Capitulaciones matrimoniales vs. maritales: mismo espíritu, ventanas distintas
El nombre cambia según el vínculo, pero la pregunta de fondo es siempre la misma: ¿el régimen de bienes ya nació o no?
Cuando dos personas que van a casarse pactan cómo van a manejar sus bienes, eso se llama capitulaciones matrimoniales. Cuando lo pactan dos personas en unión marital de hecho, técnicamente el nombre correcto es capitulaciones maritales — mismo mecanismo (arts. 1771 a 1780 del Código Civil), aplicado a un vínculo distinto.
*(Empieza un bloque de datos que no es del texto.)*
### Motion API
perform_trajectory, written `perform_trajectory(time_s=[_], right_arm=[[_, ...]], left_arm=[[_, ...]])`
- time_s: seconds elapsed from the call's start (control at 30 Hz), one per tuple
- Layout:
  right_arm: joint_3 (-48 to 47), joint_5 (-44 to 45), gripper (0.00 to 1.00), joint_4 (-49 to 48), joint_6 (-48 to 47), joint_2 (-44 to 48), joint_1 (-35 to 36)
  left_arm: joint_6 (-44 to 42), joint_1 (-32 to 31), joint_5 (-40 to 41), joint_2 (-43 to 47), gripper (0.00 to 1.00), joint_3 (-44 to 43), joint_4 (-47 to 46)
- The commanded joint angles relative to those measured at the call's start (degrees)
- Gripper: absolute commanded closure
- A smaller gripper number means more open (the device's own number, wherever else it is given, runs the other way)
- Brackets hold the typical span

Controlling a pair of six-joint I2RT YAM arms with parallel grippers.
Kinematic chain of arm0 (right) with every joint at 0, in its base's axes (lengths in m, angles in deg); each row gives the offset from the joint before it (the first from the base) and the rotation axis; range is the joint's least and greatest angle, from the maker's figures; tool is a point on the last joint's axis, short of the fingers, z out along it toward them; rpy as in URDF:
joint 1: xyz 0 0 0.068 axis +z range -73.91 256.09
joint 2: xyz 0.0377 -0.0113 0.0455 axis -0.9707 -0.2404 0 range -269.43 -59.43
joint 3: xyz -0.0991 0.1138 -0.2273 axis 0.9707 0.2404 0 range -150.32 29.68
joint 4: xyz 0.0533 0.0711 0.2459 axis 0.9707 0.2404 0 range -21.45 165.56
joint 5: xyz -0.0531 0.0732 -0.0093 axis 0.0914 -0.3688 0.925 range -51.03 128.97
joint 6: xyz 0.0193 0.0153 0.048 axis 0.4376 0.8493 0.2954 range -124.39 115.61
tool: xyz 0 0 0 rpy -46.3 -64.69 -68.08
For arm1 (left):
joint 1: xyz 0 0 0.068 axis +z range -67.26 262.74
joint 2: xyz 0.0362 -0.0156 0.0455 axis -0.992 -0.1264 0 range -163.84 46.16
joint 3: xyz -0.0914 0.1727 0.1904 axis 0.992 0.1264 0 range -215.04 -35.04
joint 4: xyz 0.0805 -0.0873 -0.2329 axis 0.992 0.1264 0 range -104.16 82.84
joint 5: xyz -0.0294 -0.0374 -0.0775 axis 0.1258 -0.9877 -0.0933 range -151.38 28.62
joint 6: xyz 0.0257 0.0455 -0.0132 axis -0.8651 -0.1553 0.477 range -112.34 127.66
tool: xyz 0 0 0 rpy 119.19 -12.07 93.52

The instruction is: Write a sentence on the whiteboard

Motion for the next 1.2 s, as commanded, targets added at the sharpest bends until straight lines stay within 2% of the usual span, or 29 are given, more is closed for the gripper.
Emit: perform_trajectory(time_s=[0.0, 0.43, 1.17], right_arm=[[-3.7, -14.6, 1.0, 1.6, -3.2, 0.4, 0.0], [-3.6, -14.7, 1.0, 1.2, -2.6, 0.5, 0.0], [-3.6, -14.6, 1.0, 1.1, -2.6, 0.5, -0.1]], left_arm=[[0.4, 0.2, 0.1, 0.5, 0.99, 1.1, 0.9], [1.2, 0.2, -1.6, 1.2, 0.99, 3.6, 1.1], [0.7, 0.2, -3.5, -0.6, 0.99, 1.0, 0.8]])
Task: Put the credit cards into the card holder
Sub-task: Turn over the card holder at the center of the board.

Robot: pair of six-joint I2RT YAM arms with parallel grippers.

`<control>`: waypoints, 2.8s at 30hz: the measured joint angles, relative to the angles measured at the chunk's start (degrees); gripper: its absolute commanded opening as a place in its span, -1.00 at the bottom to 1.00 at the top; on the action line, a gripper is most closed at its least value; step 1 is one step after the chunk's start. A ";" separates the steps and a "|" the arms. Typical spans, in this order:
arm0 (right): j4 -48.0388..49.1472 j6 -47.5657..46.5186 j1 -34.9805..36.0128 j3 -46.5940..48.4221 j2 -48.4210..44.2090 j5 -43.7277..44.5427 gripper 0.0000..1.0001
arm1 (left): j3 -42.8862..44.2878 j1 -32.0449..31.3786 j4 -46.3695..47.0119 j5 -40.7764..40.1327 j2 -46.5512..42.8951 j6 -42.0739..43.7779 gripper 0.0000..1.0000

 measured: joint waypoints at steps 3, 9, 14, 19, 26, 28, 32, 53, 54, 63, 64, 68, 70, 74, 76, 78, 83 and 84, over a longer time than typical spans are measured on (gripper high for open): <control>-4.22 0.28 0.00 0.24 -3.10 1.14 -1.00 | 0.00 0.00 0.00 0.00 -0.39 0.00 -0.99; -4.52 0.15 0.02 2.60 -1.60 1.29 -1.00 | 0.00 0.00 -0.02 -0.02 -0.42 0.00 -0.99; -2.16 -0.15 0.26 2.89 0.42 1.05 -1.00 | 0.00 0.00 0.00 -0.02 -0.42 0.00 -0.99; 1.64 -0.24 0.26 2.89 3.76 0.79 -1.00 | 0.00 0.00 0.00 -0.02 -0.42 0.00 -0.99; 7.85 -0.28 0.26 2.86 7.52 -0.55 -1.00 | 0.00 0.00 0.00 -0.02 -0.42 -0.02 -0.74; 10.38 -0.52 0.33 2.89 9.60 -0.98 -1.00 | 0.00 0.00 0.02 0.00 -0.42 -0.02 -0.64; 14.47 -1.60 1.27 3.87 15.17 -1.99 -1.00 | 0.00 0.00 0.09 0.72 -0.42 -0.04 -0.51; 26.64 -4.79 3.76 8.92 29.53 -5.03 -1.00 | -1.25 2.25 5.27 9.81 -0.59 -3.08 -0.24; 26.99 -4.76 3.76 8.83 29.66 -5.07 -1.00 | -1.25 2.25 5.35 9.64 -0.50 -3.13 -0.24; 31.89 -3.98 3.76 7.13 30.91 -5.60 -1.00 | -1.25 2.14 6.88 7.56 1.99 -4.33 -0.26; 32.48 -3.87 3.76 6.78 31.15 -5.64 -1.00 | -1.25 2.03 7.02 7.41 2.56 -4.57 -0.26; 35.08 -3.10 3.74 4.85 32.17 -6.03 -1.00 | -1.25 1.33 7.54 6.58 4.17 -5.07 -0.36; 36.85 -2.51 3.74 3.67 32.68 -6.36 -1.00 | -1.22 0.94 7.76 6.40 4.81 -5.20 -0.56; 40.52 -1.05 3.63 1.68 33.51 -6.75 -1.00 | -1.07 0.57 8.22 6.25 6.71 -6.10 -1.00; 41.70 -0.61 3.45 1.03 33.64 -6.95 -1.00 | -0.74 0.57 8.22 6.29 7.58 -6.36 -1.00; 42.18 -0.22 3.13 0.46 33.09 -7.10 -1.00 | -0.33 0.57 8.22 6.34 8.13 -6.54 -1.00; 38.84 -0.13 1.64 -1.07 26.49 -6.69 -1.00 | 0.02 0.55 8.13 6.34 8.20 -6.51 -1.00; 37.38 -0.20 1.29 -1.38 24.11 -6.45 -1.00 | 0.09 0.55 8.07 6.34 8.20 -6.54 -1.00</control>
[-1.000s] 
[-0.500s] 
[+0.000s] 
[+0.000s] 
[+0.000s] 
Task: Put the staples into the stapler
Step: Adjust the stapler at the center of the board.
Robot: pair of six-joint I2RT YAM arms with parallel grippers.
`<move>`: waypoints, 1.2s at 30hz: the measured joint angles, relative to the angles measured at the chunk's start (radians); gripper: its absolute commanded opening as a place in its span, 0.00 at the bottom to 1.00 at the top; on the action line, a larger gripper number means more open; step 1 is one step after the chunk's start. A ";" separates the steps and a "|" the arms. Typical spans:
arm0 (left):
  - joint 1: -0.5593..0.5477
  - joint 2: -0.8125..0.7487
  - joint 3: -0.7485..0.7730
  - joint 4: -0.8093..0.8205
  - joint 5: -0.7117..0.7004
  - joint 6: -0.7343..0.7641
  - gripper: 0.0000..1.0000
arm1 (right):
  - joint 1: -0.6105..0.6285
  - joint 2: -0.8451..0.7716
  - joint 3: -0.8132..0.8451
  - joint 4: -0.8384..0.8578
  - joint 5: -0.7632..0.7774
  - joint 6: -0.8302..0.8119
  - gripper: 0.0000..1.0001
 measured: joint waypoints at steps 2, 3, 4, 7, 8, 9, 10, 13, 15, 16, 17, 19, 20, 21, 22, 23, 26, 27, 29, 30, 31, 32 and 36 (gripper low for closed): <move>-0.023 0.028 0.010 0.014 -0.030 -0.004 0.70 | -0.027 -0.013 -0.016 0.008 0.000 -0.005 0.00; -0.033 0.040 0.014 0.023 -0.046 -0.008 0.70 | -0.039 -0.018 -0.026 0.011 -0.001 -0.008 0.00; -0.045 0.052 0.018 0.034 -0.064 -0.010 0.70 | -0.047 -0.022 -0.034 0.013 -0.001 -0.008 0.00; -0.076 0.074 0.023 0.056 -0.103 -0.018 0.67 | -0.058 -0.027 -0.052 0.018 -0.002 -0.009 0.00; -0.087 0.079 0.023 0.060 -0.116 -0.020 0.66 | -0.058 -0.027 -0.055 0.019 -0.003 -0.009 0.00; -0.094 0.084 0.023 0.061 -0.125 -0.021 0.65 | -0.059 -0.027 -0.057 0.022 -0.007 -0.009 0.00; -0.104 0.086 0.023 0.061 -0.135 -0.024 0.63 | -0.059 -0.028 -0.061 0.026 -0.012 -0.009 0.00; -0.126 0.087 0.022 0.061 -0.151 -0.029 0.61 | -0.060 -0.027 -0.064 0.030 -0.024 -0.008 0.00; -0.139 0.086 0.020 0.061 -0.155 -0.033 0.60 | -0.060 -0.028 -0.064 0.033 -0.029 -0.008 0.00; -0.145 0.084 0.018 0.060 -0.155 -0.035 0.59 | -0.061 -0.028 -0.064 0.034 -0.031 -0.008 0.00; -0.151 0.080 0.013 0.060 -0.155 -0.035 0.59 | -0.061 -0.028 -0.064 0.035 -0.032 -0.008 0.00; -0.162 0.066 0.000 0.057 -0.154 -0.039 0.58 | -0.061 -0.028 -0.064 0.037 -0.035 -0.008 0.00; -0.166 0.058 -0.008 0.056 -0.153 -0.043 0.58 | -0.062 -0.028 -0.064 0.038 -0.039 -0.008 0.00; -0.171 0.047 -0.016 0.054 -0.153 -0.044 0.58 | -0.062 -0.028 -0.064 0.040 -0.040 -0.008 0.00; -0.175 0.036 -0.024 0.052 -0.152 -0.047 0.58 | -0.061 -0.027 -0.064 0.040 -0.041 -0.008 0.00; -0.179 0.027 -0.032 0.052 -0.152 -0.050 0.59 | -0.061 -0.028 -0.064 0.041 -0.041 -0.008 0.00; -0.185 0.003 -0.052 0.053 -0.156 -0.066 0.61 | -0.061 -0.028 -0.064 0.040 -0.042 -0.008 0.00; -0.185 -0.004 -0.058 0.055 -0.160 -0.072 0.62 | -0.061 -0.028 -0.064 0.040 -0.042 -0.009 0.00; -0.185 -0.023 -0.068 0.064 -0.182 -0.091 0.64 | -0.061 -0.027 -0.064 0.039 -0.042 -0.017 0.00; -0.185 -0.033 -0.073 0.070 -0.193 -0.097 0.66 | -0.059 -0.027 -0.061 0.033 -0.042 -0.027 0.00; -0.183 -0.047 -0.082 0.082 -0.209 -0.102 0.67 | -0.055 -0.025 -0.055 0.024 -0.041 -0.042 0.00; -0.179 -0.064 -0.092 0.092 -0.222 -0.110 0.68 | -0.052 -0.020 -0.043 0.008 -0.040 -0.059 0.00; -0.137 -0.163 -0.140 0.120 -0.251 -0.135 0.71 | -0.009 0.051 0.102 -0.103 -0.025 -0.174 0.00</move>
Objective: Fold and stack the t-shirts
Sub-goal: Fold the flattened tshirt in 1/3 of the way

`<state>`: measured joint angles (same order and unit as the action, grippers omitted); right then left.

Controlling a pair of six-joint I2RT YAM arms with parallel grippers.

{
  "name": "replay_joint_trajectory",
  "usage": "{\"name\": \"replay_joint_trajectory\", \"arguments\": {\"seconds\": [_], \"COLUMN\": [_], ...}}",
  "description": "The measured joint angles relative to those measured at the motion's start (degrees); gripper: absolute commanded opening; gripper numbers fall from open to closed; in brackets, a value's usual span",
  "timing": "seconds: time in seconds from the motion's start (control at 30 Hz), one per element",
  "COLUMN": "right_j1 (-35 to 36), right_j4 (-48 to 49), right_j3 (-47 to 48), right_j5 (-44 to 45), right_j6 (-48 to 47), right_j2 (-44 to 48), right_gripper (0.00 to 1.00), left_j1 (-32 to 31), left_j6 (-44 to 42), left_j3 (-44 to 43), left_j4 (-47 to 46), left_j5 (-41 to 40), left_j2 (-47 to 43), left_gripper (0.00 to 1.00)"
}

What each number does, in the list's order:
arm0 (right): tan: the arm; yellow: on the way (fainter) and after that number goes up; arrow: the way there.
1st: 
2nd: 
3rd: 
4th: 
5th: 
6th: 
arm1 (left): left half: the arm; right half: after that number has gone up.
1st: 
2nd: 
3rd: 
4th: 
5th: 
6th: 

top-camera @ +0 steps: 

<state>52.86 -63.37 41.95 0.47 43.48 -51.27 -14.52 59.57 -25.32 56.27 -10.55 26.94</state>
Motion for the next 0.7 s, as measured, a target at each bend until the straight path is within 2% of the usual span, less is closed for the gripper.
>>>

La regla que de verdad importa es el momento. En el matrimonio, la ventana es única y se cierra el día de la boda: antes, las capitulaciones valen; después, la sociedad conyugal ya nació de forma automática e irrevocable y no hay vuelta atrás. En la unión marital de hecho, la ventana es más generosa — se puede capitular en cualquier momento después de iniciar la convivencia, siempre antes de que se consolide la sociedad patrimonial.
Eso convierte a las capitulaciones matrimoniales en un producto de evento (se piensan en la etapa de planear la boda) y a las capitulaciones maritales en un producto de ventana continua — se pueden vender y explicar en cualquier punto de una convivencia que todavía no cumple el tiempo que la ley exige para consolidar la sociedad patrimonial.
Y cuando esa ventana ya se cerró — matrimonio ya celebrado, o sociedad patrimonial ya consolidada — no hay capitulaciones que valgan. Ahí el único camino es la liquidación.